ABOUT THIS EXERCISE
Nothing but text lines should be duplicated: start with the first line of the listing below and stop after the line holding "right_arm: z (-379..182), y", omitting pictures.
***
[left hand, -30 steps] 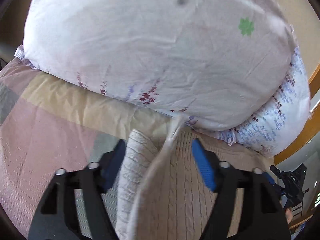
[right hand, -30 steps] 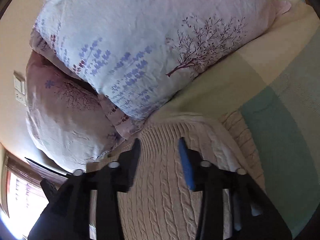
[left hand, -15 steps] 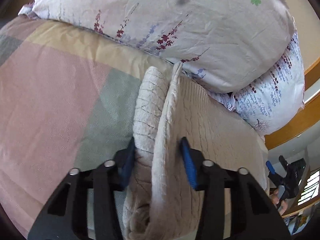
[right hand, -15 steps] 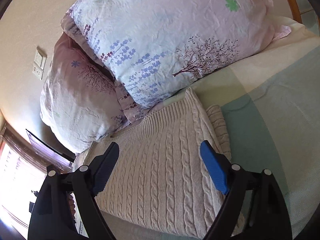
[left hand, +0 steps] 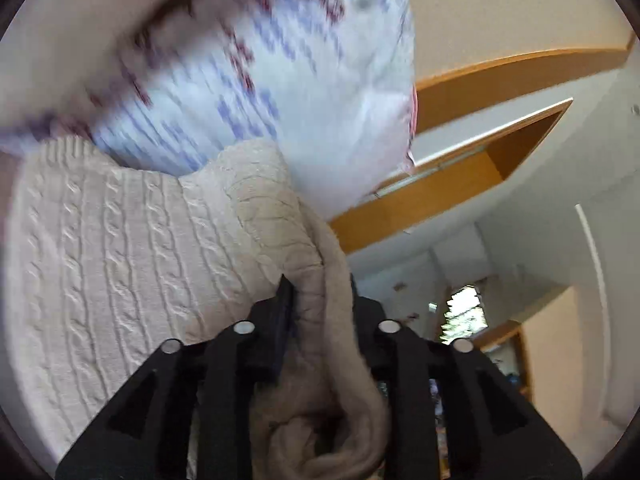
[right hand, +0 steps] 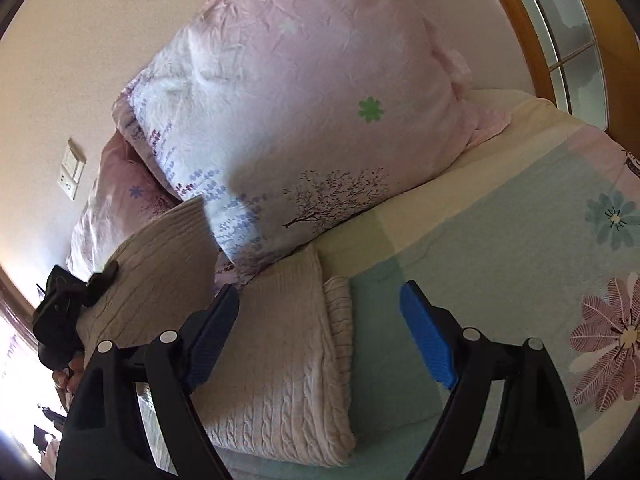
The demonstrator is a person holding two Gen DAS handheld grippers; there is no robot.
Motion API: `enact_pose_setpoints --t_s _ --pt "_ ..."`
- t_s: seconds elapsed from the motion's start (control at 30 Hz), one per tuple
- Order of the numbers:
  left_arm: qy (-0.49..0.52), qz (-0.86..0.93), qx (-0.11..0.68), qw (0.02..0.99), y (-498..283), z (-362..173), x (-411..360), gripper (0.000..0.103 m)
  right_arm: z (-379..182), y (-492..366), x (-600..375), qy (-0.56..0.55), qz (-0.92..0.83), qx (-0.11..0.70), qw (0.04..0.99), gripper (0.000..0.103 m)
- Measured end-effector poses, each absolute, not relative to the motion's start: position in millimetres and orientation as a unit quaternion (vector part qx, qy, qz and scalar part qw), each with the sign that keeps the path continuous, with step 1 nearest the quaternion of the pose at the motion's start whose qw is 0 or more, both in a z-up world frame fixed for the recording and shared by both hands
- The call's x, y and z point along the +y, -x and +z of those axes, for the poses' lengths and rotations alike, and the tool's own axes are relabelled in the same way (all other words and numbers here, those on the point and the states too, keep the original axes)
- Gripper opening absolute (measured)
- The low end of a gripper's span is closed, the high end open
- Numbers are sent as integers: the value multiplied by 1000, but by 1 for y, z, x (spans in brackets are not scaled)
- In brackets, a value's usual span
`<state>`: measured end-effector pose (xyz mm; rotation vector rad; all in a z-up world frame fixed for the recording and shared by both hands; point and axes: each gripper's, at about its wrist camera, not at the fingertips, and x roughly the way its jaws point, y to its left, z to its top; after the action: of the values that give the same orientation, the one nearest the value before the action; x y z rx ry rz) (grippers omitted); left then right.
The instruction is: Fold small clothes
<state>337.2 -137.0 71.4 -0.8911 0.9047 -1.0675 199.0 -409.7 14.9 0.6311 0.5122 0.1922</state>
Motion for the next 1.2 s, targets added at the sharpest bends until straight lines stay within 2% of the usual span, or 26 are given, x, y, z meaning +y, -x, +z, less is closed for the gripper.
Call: enact_pose_setpoints --t_s 0.03,0.1,0.17,0.27,0.37,0.47,0.6,0.63,0.67,0.73,0.77,0.8,0.87,0.9,1.07,1.13,1.17,1.2 --pt "413 -482 421 648 -341 61 -152 42 12 -206 -412 -306 92 263 910 85" --pt "423 -490 429 630 -338 55 -155 64 4 -218 -418 -320 105 298 893 85" --pt "400 -465 400 681 -329 62 -123 82 -3 -226 -426 -341 130 325 872 90" --pt "323 -362 391 782 -316 64 -68 89 -16 -243 -431 -366 169 360 842 92" --pt "272 -301 457 792 -311 38 -44 89 -29 -268 -418 -376 190 408 810 92" --pt "231 -285 500 784 -306 13 -55 89 -39 -283 -401 -358 197 439 800 92" --pt "193 -288 505 790 -298 -5 -70 89 -40 -286 -389 -352 215 436 800 80" --pt "185 -289 492 800 -296 -5 -74 88 -39 -287 -388 -347 216 434 803 69" --pt "187 -292 490 800 -295 -6 -78 86 -41 -288 -384 -342 220 437 802 45" --pt "207 -291 483 800 -296 -10 -82 78 -47 -290 -381 -358 229 435 794 36" --pt "214 -295 481 797 -299 -9 -83 62 -47 -289 -380 -367 233 431 791 33" --pt "222 -303 482 791 -300 -7 -80 50 -45 -285 -378 -374 233 424 791 32" --pt "238 -328 480 778 -300 -2 -66 38 -36 -278 -373 -385 250 409 789 31" --pt "243 -343 475 773 -296 7 -61 36 -30 -274 -370 -392 269 400 784 30" --pt "222 -337 426 810 -258 46 -11 38 -9 -268 -314 -355 341 393 777 30" --pt "184 -281 419 844 -257 48 3 45 -11 -277 -289 -318 341 400 789 33" --pt "155 -245 420 860 -258 45 6 52 -15 -282 -277 -290 327 411 800 38" --pt "129 -206 424 873 -258 41 10 55 -20 -287 -267 -262 301 426 812 43"
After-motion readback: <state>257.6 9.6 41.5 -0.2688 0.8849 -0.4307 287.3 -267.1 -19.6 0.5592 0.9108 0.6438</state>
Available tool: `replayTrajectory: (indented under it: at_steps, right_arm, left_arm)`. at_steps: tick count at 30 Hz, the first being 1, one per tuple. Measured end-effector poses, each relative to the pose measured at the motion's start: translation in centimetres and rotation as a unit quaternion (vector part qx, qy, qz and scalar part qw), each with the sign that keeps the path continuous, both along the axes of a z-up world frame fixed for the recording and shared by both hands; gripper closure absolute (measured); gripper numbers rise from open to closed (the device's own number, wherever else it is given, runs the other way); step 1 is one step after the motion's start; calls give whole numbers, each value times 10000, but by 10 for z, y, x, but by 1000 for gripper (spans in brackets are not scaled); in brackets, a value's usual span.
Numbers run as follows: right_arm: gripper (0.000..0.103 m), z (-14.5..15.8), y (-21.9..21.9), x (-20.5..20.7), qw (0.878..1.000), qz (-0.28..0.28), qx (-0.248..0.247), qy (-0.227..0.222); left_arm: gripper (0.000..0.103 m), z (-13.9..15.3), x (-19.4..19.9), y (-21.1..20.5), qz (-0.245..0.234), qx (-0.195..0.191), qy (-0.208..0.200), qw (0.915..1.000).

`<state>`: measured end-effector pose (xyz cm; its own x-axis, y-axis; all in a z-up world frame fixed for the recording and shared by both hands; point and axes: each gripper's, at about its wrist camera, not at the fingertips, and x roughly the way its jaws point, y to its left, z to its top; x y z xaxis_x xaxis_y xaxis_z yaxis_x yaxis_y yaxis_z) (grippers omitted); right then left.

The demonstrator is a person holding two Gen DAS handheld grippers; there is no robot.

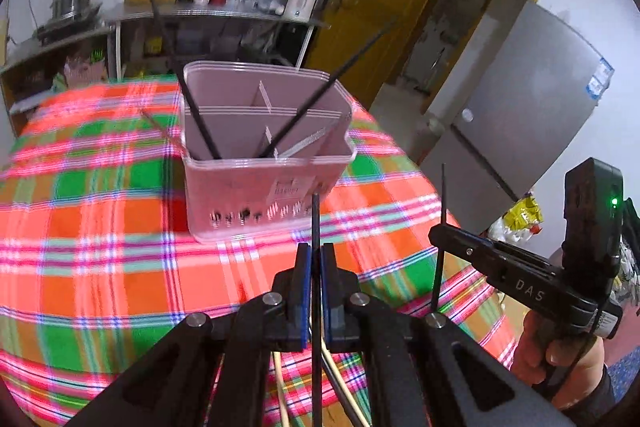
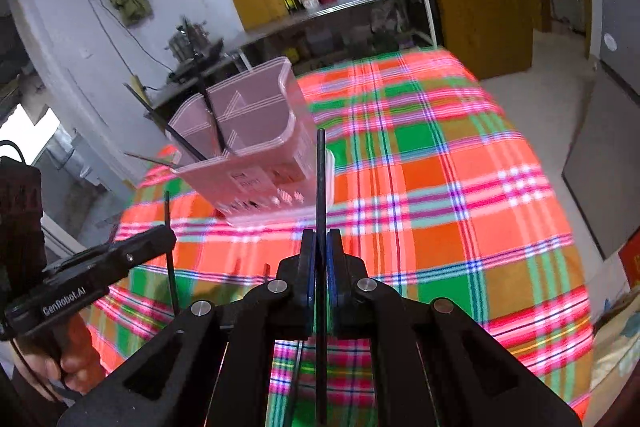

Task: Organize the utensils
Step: 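Lift both chopsticks over the pink basket and open both grippers to drop them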

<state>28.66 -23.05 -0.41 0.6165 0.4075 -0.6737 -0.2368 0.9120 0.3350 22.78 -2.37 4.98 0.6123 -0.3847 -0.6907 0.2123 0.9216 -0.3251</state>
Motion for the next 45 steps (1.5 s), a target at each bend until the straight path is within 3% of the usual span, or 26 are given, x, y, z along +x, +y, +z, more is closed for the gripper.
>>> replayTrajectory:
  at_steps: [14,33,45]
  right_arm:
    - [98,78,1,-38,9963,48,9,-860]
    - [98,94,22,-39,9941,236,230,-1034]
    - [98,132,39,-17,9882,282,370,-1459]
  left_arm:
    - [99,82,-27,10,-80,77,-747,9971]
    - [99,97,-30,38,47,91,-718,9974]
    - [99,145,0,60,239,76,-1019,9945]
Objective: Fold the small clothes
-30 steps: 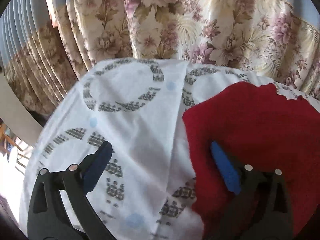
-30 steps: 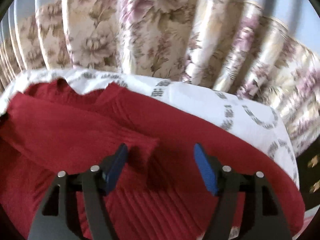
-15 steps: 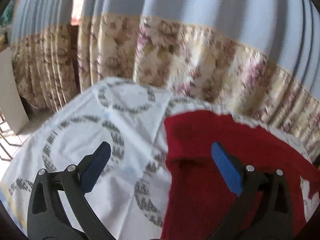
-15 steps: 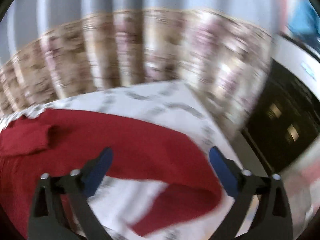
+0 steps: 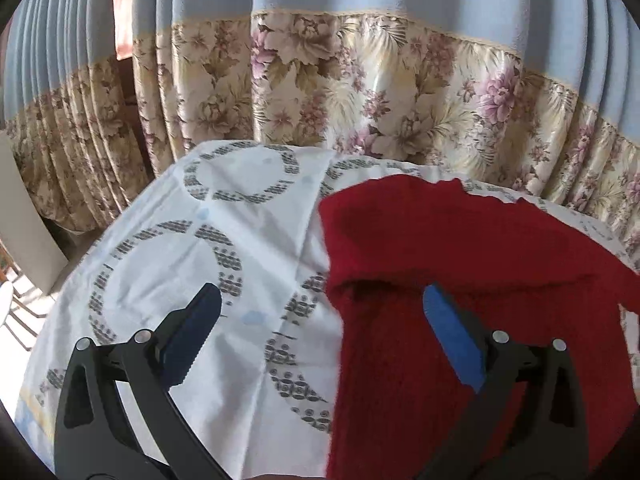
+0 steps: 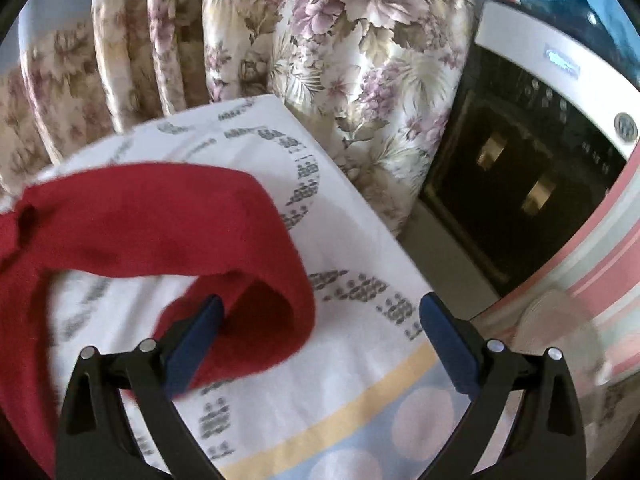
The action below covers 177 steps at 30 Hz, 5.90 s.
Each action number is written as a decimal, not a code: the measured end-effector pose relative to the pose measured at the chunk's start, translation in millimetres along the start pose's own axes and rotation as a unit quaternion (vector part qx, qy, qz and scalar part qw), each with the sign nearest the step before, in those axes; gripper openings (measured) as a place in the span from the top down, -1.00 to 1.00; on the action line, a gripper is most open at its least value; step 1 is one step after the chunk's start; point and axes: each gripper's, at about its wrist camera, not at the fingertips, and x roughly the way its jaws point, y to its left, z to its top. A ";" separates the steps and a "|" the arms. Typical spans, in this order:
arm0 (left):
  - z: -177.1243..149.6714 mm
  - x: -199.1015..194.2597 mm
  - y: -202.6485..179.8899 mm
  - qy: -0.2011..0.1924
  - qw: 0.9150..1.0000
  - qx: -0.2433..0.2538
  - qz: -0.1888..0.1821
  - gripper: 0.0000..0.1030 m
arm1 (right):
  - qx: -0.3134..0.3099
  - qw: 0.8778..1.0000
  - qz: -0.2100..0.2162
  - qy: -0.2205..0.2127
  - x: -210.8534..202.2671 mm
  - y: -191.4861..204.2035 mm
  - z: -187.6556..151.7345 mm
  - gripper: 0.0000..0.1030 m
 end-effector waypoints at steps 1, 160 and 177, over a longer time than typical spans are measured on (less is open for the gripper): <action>-0.2 -0.7 0.2 -0.002 1.000 -0.003 -0.004 -0.94 | 0.001 1.000 0.000 0.003 3.0 -0.1 1.4 -0.29; 42.3 95.6 -93.2 0.029 0.997 0.073 -0.015 -0.89 | -0.053 0.965 0.247 -0.075 -38.1 185.2 49.8 -0.80; 60.5 67.2 -53.5 -0.023 0.999 0.024 0.027 0.80 | -0.068 0.965 0.243 -0.071 -23.0 226.2 68.1 -0.80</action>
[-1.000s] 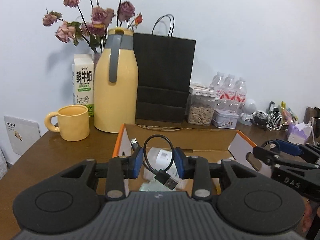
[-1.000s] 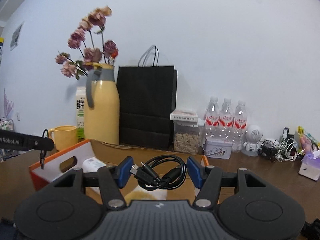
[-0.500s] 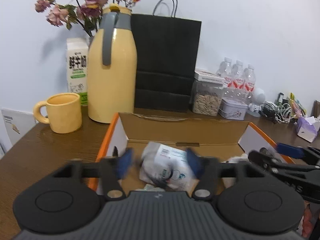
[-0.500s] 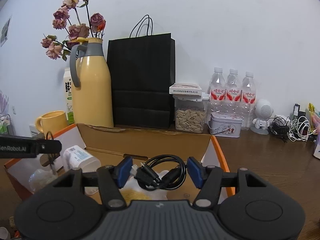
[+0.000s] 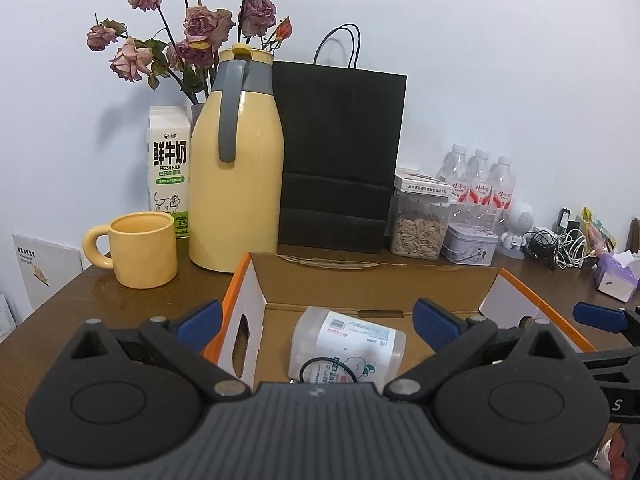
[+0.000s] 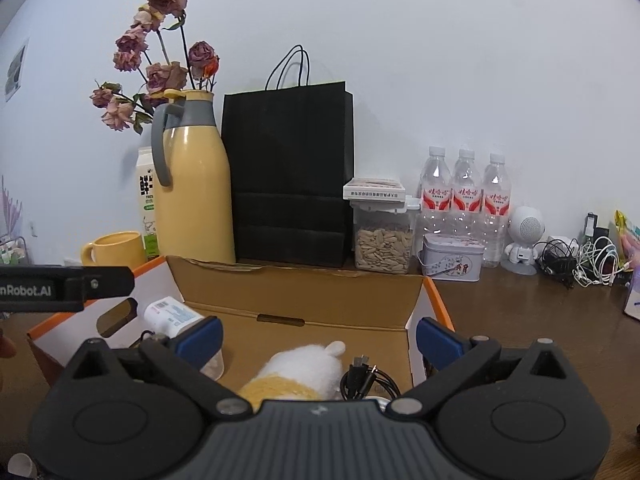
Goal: Organize objects
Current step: 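Carry the black cable into the cardboard box and open both tools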
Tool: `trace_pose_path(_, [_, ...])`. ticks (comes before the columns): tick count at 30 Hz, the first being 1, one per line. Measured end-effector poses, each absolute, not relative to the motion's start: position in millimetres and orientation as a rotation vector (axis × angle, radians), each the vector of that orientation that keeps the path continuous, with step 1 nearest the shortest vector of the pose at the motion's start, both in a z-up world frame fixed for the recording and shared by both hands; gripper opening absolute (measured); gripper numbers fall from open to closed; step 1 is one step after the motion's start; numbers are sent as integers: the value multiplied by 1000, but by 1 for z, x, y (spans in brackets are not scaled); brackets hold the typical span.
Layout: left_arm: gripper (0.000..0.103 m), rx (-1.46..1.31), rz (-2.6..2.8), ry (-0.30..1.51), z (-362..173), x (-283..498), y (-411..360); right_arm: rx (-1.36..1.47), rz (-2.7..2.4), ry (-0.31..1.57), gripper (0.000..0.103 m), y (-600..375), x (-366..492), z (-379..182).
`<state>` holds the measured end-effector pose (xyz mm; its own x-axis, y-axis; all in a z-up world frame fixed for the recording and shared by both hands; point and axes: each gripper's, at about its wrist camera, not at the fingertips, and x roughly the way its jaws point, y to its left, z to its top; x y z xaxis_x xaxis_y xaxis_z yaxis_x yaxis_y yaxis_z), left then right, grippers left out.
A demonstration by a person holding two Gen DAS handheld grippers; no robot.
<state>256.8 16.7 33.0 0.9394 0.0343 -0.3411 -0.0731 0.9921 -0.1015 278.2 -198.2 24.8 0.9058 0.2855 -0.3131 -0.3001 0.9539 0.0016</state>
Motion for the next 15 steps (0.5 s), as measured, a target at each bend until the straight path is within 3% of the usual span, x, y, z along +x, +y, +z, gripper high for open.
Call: trace_pose_path(15, [103, -107, 41, 325, 48, 229, 12, -66, 304, 277, 103, -200, 247, 37])
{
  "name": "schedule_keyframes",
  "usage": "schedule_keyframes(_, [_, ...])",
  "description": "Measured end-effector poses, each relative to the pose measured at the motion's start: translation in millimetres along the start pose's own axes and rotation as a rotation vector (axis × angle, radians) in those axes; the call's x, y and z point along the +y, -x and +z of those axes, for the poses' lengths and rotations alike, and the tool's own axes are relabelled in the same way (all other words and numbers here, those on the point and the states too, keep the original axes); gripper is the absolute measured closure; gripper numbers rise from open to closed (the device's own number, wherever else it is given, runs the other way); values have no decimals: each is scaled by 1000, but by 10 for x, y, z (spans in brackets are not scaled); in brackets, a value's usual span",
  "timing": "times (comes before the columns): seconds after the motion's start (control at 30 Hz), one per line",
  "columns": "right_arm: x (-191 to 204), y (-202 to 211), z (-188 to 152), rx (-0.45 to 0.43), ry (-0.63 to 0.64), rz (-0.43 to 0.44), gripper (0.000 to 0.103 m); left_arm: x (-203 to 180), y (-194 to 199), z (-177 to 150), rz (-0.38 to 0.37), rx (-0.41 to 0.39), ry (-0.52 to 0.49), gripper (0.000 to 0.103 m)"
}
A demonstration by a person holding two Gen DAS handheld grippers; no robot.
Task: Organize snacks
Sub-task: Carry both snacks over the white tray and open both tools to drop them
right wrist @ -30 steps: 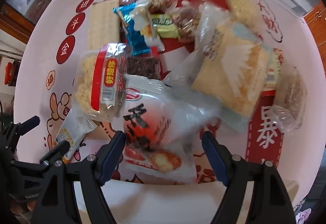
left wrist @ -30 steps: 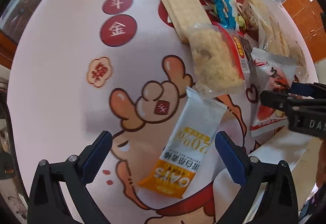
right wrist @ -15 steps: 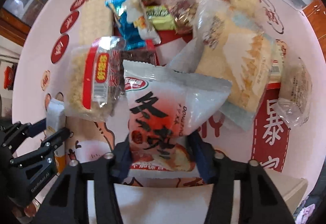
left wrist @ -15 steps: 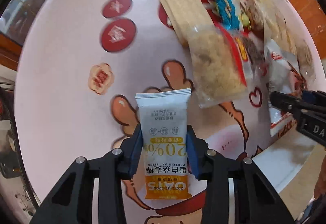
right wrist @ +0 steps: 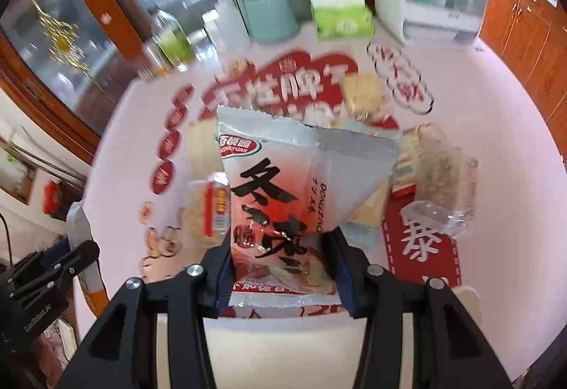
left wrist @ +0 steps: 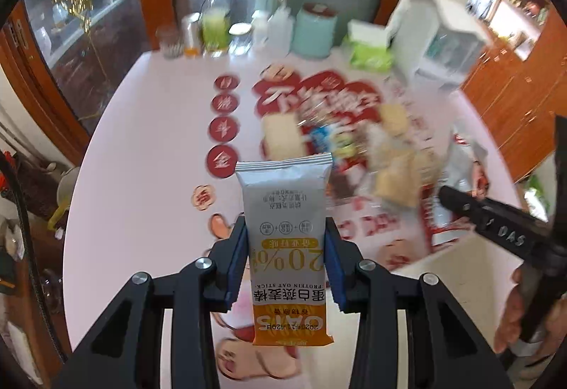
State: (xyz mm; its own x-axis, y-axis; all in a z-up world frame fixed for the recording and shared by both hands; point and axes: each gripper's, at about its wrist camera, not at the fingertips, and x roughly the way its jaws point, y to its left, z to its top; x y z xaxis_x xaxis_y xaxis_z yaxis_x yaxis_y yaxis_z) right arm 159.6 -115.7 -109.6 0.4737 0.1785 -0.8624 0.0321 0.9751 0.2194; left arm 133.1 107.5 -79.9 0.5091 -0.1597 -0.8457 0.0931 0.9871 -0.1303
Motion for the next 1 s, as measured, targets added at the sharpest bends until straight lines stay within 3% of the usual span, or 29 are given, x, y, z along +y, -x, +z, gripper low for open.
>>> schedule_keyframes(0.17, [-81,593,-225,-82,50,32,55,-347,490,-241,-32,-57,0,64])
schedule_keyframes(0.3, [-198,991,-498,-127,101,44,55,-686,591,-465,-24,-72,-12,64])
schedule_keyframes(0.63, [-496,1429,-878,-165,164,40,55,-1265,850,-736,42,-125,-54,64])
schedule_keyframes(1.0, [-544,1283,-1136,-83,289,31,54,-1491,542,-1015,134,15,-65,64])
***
ANSWER AREA
[left hand, -30 steps] 
[right hand, -30 steps] 
[left hand, -15 steps] 
[right hand, -15 steps] 
[left hand, +0 steps] 
[right hand, +0 steps] 
The demonstrator is a person holding two Gen DAS handheld grippers; there is no robot.
Motion API: `enact_pose_setpoints --t_s _ --pt "_ ..."`
- t_s: seconds elapsed from the motion's start (control at 30 Hz), one per tuple
- Order of the numbers:
  left_arm: qy (-0.49..0.52), qz (-0.86..0.93), qx (-0.11..0.68), qw (0.02..0.99), y (-498..283), z (-362..173), x (-411..360), gripper (0.000..0.103 m)
  right_arm: z (-379..182), y (-492..366), x (-600..375), qy (-0.56..0.55), qz (-0.92..0.83), qx (-0.11..0.70), qw (0.04..0.99), gripper (0.000..0.103 m)

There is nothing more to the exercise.